In my opinion there are two types of people, those who eat to live, and those who live to eat. I probably am the second of the two. Oh let just face it, I am most definitely the type that lives to eat. It seems like my whole life revolves around what I get to make next. In my world cooking is an adventure. You have the opportunity to experiment, be inventive, or even explore a different culture all in the comforts of your own home. And this recipe was a need to satisfy my craving for some Mexican food. I saw this recipe a couple of weeks ago and was just waiting for a good time to make it, and since it was such a beautiful night, I figured it was a good night to be busy in the kitchen.
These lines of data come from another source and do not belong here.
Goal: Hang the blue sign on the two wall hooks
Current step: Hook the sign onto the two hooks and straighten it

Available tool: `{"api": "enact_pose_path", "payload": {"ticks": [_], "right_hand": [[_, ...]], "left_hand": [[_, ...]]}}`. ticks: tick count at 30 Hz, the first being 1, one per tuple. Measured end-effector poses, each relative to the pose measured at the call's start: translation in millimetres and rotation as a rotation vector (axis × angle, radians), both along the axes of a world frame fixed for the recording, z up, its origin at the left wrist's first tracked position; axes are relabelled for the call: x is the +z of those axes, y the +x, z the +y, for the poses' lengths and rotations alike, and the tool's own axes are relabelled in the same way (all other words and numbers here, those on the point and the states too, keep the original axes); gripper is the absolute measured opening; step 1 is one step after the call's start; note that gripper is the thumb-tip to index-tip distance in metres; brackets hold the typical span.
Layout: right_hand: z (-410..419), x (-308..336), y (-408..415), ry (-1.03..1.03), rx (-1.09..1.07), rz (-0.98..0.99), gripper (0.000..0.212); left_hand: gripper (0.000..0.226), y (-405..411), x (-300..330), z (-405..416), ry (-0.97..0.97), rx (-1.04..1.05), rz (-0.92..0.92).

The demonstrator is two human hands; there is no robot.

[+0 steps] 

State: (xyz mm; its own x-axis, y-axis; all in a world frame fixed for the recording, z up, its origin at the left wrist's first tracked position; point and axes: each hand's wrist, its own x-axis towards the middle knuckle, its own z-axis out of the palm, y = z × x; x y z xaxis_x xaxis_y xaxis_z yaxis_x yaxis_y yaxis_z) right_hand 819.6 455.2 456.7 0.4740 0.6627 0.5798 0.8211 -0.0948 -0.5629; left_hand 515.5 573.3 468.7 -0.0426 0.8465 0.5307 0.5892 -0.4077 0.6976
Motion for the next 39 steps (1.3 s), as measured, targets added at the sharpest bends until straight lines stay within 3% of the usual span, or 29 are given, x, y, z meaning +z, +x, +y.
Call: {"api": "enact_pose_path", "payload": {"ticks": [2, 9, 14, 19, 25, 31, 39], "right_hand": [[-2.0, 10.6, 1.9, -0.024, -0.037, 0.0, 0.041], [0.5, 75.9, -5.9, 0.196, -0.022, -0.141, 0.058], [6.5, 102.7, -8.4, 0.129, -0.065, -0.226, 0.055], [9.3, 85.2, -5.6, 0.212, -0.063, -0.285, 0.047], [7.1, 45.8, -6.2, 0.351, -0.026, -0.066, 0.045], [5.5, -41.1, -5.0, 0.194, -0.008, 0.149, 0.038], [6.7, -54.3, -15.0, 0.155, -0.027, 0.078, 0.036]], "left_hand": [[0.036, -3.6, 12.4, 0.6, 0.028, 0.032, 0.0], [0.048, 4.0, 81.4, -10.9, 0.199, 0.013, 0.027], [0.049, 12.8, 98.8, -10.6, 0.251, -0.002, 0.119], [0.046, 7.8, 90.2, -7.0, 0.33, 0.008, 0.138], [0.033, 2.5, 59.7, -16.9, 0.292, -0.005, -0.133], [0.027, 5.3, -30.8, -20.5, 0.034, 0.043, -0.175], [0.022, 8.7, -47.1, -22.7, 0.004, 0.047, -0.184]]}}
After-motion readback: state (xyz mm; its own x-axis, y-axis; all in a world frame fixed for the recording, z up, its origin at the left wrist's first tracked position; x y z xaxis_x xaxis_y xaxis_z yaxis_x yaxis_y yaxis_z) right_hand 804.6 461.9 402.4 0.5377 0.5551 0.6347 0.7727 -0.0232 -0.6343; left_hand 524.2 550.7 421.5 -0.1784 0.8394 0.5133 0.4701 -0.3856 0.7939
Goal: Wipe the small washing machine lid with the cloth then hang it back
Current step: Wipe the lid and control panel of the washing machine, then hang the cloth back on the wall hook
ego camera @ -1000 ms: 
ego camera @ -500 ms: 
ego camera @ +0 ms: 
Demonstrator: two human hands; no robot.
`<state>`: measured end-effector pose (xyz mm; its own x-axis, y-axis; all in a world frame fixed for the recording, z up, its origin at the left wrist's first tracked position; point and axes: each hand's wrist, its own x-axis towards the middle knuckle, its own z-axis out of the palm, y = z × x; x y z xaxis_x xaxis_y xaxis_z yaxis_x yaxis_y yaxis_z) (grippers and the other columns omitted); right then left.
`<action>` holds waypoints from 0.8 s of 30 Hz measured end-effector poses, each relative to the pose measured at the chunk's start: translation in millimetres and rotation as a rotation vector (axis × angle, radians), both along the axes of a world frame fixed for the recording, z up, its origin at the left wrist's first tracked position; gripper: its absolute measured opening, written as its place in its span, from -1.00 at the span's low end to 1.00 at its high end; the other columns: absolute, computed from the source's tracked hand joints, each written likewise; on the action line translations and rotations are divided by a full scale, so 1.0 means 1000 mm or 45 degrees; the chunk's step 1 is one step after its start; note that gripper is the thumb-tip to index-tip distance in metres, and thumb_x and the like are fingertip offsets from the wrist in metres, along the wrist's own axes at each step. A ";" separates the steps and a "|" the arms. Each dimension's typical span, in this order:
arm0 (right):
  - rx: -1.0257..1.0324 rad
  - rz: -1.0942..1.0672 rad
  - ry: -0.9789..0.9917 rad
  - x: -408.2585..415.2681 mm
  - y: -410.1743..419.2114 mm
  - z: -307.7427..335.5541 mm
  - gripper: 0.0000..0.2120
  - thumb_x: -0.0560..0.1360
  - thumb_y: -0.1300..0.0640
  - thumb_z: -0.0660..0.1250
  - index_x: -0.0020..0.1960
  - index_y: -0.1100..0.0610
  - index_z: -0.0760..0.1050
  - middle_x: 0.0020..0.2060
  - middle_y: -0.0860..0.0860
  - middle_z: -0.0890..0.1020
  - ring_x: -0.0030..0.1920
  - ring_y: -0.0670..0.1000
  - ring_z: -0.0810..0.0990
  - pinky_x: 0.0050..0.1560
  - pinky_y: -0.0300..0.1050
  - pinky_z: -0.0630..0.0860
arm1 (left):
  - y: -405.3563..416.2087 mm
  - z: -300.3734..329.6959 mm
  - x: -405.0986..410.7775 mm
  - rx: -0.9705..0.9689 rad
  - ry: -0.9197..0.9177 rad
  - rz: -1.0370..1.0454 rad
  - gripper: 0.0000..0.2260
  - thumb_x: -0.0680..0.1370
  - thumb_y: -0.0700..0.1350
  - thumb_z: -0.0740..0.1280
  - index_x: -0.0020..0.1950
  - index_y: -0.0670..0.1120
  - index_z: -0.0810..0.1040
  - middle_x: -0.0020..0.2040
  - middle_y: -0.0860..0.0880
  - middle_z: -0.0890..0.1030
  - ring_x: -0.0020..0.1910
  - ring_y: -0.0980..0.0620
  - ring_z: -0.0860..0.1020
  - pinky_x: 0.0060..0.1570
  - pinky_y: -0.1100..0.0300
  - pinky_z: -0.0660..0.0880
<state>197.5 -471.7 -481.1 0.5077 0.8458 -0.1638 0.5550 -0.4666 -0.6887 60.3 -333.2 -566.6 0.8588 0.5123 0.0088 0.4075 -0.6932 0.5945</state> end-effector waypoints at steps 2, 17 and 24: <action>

While cooking I had to stop and appreciate the awesome sunset out my kitchen window. I love monsoon season in Arizona. In the evening it almost always smells like freshly dampened dirt and in the distance large storm clouds roll in leaving a blank slate for the sun to paint all kinds of amazing colors during the sunset. But back to cooking!! This recipe was really yummy and really simple. I loved all the different flavors and textures going on. And since your combining the beans, rice, and enchiladas in one dish you don't need any accompanying sides to make this a dinner. Super comforting and delicious meal! Enjoy!!
Ingredients
- 2 cups white long grain rice
- 2 1/2 cups cooked, shredded chicken breast
- One 15-ounce can mild green enchilada sauce
- One 4-ounce can sliced black olives
- One 15-ounce can diced tomatoes
- 1/2 cup sour cream
- 1 teaspoon kosher salt
- 1/2 teaspoon freshly ground black pepper
- 1 teaspoon roasted ground cumin
- One 15-ounce can black beans, drained and rinsed
- 2 cups shredded cheddar cheese
Preheat oven to 350 degrees and spray a 9x13-inch baking dish with non-stick spray. Cook rice according to package directions.
Place chicken, enchilada sauce, olives, tomatoes, sour cream, salt, pepper and cumin into a large bowl, mixing to combine. Pour cooked rice into prepared baking dish and layer beans on top of rice.
Pour chicken mixture over rice and top evenly with cheddar cheese. Bake for 30 to 35 minutes, until cheese is melted and rice is hot.
Recipe from pickypalate.com
3 comments:
This is a unique way to get all the flavors of enchiladas without all the trouble! That last cheesy picture is really making me hungry-thanks for sharing. Yum!
I totally live to eat, while my boyfriend eats to live. I am slowly converting him though. Great dish!
Made this tonight and it was fabulous! Didn't have any diced tomatoes so I subbed some salsa and added corn....OMG, so good. Thanks for sharing!